[Task objective] Please output exactly the lines below, starting at the line that has "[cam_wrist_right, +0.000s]" and ending at the line that has "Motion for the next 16", both included; leave out all pictures and include nothing else.
BEGIN Data for the task
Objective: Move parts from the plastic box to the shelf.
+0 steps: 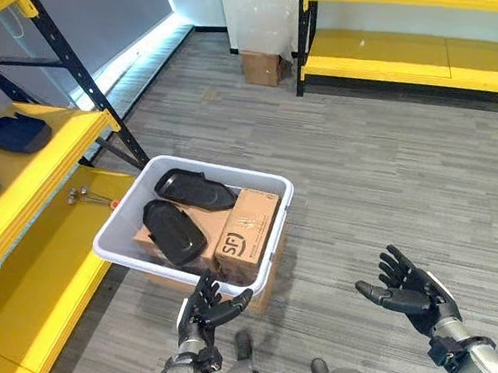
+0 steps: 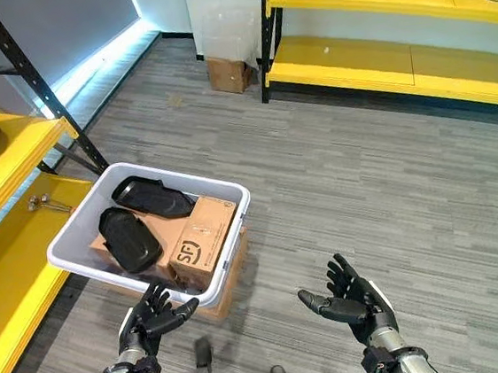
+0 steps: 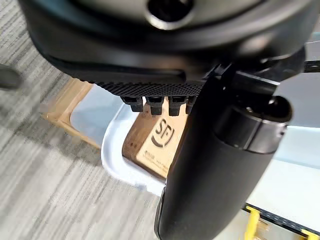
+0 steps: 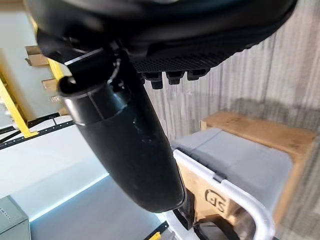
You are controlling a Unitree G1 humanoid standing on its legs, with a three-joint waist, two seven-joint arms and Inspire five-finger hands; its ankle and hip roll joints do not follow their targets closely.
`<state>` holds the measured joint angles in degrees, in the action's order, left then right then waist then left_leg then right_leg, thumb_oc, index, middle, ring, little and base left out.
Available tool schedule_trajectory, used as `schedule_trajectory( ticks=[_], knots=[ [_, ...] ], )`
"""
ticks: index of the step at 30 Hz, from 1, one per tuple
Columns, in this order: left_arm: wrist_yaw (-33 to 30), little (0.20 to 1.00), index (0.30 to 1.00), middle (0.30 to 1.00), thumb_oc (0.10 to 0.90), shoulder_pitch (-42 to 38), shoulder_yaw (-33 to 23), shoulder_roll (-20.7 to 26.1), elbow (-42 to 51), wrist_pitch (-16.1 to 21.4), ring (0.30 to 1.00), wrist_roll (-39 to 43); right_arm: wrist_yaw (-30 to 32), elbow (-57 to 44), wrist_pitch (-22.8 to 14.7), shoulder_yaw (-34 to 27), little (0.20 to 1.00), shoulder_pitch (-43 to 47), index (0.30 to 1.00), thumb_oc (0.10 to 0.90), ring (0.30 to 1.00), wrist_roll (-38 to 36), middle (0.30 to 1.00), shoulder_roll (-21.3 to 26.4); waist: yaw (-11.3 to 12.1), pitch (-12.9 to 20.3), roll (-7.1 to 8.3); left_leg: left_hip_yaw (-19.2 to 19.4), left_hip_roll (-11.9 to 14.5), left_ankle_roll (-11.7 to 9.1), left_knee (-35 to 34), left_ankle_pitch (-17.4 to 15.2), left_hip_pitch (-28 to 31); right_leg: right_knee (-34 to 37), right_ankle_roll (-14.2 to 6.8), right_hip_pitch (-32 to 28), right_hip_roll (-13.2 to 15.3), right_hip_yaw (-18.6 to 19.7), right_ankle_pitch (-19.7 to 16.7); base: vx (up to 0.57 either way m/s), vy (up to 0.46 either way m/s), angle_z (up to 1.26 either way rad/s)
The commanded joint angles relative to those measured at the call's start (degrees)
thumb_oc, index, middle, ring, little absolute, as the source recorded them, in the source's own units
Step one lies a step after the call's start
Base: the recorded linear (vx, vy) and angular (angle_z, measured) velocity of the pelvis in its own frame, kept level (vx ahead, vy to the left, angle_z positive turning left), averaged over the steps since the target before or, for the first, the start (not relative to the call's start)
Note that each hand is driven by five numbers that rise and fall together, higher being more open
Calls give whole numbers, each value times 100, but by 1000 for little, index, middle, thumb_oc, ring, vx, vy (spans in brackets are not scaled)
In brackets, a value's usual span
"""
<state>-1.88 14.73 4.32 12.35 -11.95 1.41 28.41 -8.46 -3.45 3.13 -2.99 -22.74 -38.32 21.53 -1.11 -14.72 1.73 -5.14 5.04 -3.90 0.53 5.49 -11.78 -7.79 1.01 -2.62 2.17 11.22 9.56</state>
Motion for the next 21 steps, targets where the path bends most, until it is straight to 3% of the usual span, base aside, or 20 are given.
schedule_trajectory(
  ticks=[1,4,9,21],
  knots=[
    [14,1000,1000,1000,900,-83,-363,341,583,528,1000,-27,-197,-388,-518,-86,1000,291,1000,900,1000,-61,1000,-81,86,344,122,242,170,-37,-224,727,-197,640,-134,-890,-331,-409,-14,256,226,-97],
    [36,1000,1000,1000,900,-173,-253,414,547,524,1000,-18,-196,-428,-514,-145,1000,218,1000,900,1000,-122,1000,-194,33,416,158,382,116,-6,-139,662,-202,655,-215,-898,-179,-444,27,170,192,-41],
    [-108,1000,1000,1000,900,-212,-293,695,582,514,1000,-26,-222,-462,-430,63,1000,373,1000,900,1000,-222,1000,-231,-13,537,422,732,-1,267,304,220,-445,600,-477,-506,150,-308,-108,102,179,-26],
    [-47,1000,1000,1000,900,-188,-215,804,635,444,1000,15,-212,-479,-389,30,1000,487,1000,900,1000,-246,1000,-181,-34,549,671,909,-136,422,1057,-392,-732,666,-614,-478,336,-280,-393,42,57,-11]
  ],
)
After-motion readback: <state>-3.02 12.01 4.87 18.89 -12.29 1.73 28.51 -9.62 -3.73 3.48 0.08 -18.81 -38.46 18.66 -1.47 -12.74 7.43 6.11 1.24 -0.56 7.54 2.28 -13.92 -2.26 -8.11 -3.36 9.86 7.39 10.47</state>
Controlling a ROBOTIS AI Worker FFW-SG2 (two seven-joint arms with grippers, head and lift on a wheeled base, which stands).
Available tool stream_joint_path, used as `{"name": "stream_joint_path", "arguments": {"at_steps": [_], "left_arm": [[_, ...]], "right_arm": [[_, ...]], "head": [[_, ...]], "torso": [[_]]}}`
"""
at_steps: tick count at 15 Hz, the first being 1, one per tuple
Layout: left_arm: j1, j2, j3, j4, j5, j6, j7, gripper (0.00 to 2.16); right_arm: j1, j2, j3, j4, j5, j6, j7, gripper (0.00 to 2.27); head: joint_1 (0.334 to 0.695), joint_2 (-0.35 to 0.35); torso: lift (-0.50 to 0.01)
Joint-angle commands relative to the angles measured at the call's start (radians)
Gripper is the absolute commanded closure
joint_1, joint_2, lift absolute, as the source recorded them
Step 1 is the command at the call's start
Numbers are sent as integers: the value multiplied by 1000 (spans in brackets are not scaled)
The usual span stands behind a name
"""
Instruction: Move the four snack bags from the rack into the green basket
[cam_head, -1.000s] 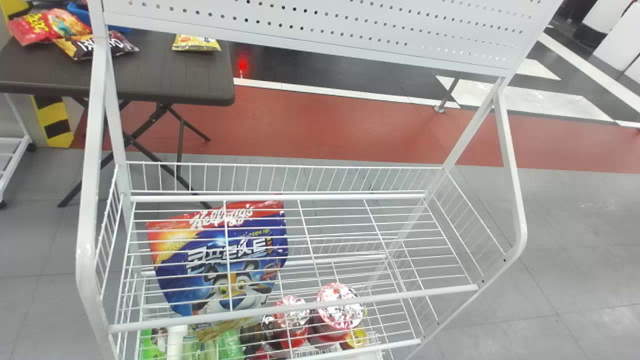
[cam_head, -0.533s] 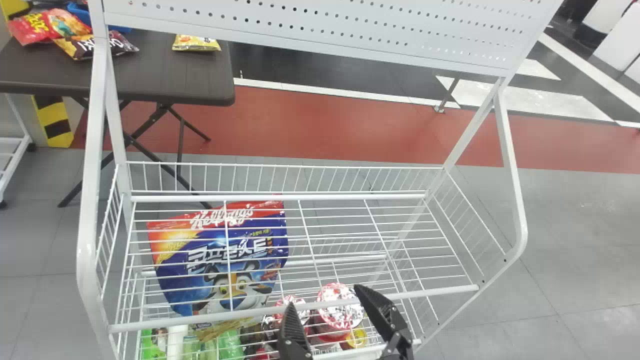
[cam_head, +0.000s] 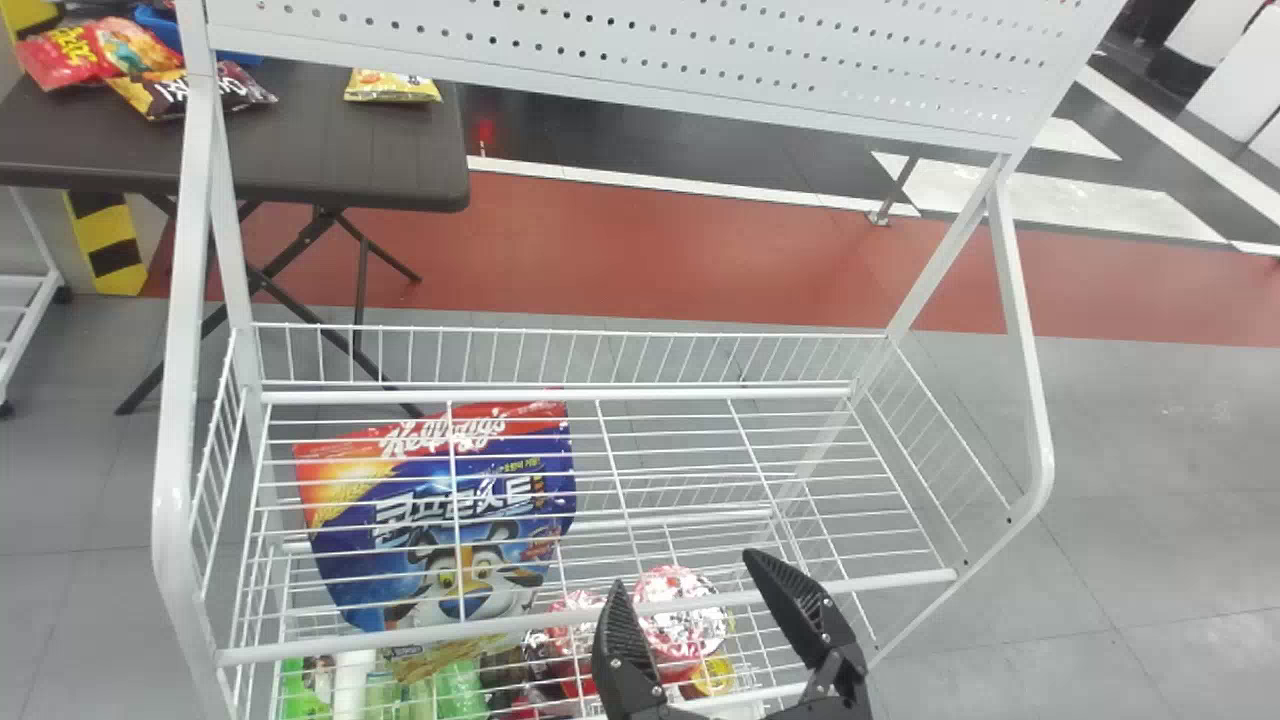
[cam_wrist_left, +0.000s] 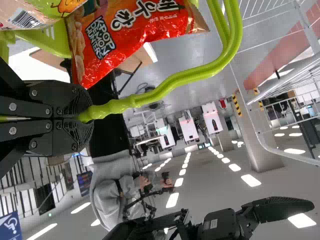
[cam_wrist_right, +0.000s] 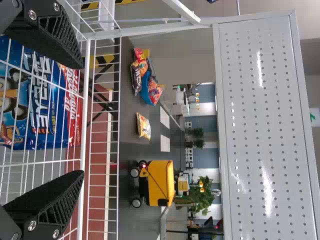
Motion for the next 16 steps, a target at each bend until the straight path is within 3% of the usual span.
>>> {"name": "stream_joint_path", "arguments": {"at_steps": [1,16], "left_arm": [[1,0,0,-2,-1,1,0,1845],[9,0,0,-7,-1,1,0,1845]], "right_arm": [[4,-1,-3,0,-1,-3,0,60],[7,-3,-10,-2,-7,0,0,60]], "head": [[695,-350],[695,-350]], "torso": [[0],[0]]}}
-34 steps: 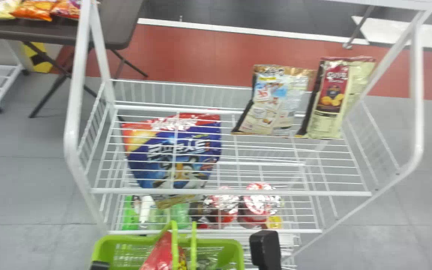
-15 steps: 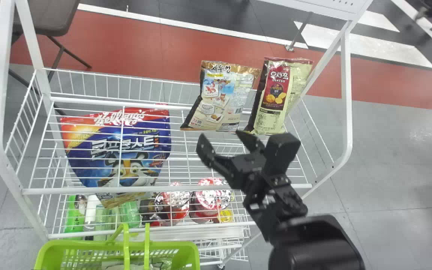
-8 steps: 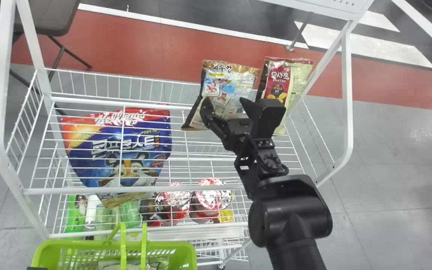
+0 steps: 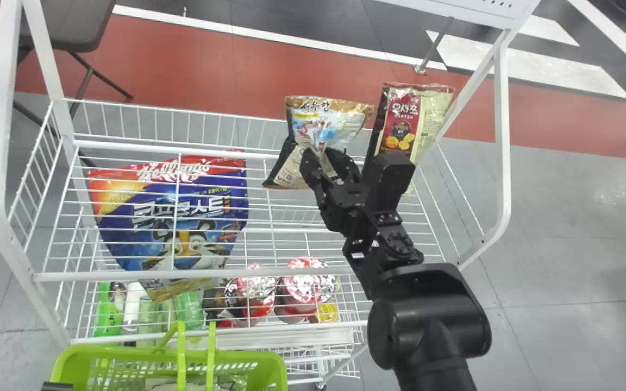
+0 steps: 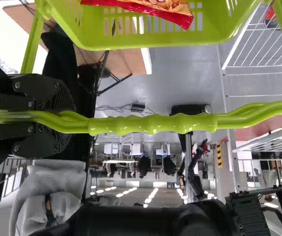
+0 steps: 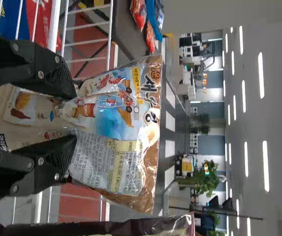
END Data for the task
[Exercise output]
[cam_wrist_right, +0.000s] 
Motion for the next 16 steps, a target at each bend until the straight path is within 3% of the usual span.

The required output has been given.